_PROBLEM_
There is material below. Print exactly the lines starting at the line with "A point and" and ending at the line with "cream lined receipt", ends included, and no others.

_RECORDS FOR PROCESSING_

-=-=-=-=-

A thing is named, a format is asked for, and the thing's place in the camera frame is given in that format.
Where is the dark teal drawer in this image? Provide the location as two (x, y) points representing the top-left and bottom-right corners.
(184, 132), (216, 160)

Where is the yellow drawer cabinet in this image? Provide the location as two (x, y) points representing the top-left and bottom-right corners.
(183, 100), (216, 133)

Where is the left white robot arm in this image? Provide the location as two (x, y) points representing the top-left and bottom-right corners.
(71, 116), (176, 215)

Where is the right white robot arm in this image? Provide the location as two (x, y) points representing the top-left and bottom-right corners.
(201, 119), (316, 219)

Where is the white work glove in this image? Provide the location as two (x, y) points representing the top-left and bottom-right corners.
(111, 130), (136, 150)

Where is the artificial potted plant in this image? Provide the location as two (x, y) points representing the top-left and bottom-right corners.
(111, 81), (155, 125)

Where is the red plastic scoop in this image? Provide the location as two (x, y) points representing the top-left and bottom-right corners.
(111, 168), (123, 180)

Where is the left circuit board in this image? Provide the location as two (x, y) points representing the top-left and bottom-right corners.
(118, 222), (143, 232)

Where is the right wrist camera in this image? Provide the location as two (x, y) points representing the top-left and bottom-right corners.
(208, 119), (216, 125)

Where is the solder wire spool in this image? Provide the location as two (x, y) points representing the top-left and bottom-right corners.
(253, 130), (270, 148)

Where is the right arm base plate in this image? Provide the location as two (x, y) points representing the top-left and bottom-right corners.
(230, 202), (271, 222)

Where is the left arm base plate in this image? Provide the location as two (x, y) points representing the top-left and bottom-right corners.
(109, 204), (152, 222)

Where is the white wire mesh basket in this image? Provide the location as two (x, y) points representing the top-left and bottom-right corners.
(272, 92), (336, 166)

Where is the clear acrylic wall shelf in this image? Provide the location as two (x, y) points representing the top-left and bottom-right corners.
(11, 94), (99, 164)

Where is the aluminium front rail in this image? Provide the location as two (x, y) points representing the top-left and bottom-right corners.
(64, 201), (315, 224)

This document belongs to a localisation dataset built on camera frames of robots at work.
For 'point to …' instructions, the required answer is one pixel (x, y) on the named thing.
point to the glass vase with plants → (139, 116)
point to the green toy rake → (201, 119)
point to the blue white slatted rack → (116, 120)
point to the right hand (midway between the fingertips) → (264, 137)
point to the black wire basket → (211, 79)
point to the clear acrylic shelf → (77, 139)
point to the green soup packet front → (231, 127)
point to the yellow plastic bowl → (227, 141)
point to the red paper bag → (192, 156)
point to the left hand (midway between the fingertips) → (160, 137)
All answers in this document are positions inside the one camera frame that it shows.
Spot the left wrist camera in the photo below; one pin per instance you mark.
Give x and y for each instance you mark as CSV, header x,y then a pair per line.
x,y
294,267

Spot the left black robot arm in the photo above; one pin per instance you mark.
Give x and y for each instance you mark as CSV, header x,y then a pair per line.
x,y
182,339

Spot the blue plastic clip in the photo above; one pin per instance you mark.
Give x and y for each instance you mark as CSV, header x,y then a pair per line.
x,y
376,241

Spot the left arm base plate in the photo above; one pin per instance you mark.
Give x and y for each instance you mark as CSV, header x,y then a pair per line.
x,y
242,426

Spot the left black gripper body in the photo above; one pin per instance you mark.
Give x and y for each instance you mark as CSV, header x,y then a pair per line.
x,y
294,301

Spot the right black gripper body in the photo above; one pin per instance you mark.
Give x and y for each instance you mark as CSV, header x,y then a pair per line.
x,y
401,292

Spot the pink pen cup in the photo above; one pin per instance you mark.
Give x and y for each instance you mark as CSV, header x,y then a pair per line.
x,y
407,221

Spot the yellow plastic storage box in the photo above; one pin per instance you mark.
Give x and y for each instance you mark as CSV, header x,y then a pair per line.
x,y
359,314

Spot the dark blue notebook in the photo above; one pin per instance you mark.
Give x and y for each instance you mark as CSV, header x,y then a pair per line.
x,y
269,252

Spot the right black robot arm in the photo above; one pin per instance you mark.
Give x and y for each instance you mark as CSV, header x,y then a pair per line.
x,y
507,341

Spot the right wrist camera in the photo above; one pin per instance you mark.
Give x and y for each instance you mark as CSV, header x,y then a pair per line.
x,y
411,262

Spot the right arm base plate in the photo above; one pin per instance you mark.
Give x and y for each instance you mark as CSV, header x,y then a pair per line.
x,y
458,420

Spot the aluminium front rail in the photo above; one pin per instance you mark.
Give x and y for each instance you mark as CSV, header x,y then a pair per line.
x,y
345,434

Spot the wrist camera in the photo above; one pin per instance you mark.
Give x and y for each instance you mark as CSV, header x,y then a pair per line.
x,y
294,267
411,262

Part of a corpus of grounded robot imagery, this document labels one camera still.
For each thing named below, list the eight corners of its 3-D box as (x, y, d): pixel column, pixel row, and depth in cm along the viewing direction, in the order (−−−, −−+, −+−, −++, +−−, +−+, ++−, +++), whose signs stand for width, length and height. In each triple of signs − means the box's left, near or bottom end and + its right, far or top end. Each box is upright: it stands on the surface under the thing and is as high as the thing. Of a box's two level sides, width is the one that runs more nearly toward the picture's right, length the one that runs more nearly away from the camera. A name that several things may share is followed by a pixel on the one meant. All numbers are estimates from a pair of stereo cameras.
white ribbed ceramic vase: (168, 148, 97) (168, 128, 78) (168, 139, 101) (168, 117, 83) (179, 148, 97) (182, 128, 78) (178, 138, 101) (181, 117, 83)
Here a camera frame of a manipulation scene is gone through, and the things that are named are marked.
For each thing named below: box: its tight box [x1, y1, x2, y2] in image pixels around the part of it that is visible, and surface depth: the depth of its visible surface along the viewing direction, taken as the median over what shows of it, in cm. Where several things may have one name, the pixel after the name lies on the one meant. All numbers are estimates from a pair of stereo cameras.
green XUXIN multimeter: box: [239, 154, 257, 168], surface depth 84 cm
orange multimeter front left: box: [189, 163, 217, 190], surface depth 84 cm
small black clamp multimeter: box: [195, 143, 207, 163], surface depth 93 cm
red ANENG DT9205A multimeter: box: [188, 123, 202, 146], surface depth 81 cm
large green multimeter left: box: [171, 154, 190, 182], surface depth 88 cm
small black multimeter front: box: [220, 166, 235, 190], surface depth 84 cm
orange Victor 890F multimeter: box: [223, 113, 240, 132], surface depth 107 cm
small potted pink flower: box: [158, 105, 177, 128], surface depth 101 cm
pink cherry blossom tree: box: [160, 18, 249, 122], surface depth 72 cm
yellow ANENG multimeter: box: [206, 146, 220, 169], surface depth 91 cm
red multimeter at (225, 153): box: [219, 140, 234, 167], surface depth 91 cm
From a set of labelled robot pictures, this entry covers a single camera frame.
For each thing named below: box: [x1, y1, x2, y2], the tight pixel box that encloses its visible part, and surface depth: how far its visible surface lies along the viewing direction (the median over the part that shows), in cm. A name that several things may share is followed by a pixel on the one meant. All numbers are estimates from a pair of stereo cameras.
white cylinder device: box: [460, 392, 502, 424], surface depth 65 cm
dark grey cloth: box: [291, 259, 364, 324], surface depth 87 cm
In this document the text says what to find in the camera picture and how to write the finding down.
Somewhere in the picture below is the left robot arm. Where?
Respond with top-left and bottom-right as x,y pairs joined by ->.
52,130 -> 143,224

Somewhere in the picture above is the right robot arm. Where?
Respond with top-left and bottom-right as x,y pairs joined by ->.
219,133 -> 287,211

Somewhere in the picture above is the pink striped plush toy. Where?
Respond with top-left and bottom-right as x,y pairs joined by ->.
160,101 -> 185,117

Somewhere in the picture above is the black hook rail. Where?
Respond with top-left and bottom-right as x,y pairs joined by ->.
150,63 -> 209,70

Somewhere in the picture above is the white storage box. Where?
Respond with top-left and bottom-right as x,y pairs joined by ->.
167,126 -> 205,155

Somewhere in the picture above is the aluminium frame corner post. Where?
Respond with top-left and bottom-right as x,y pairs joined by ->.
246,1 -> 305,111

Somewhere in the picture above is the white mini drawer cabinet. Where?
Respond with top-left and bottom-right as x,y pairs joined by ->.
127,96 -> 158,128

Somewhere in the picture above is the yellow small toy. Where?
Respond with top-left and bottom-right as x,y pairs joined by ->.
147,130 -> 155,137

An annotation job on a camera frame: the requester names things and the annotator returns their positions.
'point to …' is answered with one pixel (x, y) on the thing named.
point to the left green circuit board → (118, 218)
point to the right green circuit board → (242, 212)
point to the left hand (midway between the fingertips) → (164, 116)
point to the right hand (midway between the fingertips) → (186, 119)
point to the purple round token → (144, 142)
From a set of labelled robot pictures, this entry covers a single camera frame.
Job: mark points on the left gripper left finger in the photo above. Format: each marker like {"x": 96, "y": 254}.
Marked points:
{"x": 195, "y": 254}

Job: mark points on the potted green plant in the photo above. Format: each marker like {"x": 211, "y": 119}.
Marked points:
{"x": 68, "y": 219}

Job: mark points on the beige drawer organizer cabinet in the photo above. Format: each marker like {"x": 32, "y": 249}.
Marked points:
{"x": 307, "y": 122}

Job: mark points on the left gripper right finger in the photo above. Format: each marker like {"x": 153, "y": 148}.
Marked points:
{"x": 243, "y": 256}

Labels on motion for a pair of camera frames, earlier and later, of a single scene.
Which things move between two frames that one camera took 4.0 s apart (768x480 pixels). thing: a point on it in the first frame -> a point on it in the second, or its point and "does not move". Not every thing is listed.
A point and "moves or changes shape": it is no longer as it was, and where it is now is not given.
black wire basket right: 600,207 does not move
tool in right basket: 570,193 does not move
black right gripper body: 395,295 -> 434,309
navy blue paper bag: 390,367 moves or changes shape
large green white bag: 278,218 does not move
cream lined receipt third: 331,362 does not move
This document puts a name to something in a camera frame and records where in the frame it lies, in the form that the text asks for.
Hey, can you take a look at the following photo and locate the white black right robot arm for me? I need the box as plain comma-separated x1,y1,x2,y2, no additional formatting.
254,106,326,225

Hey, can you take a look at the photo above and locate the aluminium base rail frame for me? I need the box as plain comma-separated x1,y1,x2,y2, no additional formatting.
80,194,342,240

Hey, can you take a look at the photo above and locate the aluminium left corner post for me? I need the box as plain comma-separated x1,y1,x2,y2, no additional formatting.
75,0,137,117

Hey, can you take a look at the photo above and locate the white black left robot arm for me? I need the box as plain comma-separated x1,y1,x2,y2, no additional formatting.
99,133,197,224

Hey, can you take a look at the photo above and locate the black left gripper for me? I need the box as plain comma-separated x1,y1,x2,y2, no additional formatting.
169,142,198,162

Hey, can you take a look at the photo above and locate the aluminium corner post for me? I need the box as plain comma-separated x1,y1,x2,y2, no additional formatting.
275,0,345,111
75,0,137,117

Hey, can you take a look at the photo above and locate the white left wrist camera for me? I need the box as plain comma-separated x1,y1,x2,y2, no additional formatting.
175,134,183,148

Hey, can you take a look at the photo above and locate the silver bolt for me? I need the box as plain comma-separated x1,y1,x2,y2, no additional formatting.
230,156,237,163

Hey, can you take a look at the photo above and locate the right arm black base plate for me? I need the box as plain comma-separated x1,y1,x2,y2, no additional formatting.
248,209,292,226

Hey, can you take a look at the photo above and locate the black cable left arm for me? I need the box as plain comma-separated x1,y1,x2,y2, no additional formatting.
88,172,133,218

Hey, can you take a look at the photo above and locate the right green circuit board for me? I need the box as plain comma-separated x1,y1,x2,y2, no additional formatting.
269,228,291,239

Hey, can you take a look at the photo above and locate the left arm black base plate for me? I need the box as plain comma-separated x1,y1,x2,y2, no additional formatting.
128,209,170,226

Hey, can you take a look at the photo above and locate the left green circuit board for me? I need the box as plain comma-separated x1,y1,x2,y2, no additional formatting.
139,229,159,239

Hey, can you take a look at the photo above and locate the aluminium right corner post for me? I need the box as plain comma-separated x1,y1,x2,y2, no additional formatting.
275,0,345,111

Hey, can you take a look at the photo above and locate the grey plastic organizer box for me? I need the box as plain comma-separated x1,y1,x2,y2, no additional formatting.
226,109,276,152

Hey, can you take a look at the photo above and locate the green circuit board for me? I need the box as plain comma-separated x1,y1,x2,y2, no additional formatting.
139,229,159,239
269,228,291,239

-=-=-=-=-

_RESPONSE BOX_
A point and "moves or changes shape": it is no longer as it was, and where it is now is not given.
black wire basket right: 600,207 does not move
tool in right basket: 570,193 does not move
black right gripper body: 395,295 -> 434,309
navy blue paper bag: 390,367 moves or changes shape
large green white bag: 278,218 does not move
cream lined receipt third: 331,362 does not move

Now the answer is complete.